Molecular mechanism of atrial remodeling in patients with aging atrial fibrillation under the expression of microRNA-1 and microRNA-21

We investigated the expression levels of microRNA-1 (miRNA-1) and microRNA-21 (miRNA-21) in the atrial tissues of patients with atrial fibrillation (AF) and the molecular mechanism of action in atrial remodeling. Patients with valvular heart disease were selected as the subjects. The ultrastructure, degree of myocardial fibrosis, apoptosis index (AI), expression of microRNA-1, expression of microRNA-21, and mRNA of TIMP-1, MMP-9, BCL-2, and Bax of patients were compared and analyzed in each group.
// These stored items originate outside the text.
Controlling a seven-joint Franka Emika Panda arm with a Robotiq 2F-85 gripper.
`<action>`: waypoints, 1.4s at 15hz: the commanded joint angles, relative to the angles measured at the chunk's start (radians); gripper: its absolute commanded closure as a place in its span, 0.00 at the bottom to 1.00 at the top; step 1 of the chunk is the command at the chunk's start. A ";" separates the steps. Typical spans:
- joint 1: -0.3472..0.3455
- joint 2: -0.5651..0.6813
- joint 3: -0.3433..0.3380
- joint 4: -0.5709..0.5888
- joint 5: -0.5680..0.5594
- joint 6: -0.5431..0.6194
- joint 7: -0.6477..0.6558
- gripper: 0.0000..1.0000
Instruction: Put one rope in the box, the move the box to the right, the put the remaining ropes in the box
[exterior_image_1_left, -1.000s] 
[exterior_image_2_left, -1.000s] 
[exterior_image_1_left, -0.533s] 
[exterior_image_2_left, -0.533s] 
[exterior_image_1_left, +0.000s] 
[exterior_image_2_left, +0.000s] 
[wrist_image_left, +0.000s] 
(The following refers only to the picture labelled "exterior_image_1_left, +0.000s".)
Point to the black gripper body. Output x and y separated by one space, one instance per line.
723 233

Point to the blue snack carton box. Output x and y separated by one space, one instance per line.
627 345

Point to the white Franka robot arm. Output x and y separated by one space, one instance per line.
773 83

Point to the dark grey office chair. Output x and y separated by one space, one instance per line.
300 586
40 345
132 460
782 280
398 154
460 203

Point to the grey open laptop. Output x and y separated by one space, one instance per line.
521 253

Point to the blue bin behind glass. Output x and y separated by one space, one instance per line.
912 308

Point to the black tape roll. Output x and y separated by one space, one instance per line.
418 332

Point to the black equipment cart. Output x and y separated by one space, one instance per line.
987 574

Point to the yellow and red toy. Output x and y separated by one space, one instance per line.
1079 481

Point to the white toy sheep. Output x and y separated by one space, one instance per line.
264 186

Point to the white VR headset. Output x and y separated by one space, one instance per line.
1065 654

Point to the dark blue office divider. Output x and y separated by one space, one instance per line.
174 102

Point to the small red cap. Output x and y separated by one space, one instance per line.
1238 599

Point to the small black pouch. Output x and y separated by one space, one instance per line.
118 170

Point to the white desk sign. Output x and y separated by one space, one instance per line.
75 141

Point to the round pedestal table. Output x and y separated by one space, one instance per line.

The results showed that the degree of myocardial fibrosis and AI in patients with AF of the same age were extremely higher than those of patients with sinus rhythm (SR) (P < 0.01). Patients with AF showed much higher messenger RNA (mRNA) levels of mini-mental Parkinson 9 (MMP9) and Bax and obvious lover mRNA levels of tissue inhibitors of metalloproteinase 1 (TIMP-1) and Bcl-2 compared with patients with sinus rhythm (SR) (P < 0.05). It indicated that the expression of miRNA-1 in the AF patients was markedly down-regulated, and that miRNA-21 was up-regulated. This showed that microRNA-1 and microRNA-21 were involved in the molecular remodeling of aging AF through the regulation of primers, which would provide a critical basis for diagnosis and treatment of aging AF.